■ Records contained in a dataset:
# # #

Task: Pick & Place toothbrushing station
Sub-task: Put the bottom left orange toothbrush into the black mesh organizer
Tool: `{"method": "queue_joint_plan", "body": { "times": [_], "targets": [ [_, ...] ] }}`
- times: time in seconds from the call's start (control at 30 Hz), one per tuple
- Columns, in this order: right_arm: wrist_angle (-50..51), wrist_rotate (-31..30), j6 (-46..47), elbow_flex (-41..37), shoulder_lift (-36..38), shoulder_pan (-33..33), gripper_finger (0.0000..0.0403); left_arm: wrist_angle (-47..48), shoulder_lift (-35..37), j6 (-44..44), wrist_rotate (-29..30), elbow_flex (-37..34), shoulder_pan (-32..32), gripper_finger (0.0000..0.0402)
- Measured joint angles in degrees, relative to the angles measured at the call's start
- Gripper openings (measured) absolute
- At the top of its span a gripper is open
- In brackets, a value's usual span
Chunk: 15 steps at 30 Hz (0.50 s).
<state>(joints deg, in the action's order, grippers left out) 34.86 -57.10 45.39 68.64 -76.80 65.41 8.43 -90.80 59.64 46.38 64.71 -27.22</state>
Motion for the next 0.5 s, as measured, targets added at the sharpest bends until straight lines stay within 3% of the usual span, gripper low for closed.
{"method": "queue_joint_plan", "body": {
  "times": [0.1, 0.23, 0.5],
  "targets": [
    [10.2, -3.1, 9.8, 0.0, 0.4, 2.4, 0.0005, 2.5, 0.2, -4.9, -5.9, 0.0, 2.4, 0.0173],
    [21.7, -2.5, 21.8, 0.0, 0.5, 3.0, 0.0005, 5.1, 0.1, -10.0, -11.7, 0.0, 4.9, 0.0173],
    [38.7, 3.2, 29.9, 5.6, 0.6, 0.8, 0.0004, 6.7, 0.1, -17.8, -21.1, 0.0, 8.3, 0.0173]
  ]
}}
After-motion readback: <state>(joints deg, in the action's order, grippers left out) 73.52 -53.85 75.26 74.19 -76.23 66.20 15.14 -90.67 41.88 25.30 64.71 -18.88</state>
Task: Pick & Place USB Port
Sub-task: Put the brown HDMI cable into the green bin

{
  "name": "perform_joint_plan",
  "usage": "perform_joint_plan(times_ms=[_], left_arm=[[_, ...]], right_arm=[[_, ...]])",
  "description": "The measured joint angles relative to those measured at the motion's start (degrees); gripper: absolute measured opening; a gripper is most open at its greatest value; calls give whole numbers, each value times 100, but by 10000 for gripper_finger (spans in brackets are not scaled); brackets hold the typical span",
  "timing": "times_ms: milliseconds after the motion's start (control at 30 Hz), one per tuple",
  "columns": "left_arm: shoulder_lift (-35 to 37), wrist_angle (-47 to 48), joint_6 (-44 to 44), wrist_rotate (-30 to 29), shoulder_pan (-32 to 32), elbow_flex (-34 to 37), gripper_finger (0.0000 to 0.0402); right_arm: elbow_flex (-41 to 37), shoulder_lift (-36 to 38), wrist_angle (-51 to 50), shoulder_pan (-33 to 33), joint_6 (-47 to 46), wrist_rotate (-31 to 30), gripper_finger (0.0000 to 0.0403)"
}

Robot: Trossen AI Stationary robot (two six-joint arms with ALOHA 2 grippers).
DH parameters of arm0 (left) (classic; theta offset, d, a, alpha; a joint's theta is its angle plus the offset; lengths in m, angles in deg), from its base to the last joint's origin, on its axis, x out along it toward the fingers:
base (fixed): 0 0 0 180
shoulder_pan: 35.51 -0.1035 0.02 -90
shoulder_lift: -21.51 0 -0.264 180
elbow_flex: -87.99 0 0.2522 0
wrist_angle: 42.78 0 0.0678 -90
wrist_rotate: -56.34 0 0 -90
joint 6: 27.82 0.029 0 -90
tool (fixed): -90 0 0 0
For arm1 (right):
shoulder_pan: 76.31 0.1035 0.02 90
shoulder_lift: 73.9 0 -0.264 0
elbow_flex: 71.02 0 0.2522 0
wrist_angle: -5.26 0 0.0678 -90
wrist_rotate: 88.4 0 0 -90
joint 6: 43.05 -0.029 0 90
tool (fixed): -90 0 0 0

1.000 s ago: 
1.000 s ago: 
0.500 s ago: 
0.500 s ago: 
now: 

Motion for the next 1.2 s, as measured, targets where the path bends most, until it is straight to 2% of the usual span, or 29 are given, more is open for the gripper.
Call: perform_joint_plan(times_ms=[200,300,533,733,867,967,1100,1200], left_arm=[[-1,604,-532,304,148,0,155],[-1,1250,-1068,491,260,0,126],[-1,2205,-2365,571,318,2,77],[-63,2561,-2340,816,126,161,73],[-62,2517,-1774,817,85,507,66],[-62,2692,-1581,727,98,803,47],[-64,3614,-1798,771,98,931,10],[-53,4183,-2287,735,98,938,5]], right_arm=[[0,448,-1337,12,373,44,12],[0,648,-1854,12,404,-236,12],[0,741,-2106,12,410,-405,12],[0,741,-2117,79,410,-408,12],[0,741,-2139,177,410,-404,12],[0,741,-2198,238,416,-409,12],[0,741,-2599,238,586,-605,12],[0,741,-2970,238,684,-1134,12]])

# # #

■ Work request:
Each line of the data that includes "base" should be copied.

■ Written answer:
DH parameters of arm0 (left) (classic; theta offset, d, a, alpha; a joint's theta is its angle plus the offset; lengths in m, angles in deg), from its base to the last joint's origin, on its axis, x out along it toward the fingers:
base (fixed): 0 0 0 180

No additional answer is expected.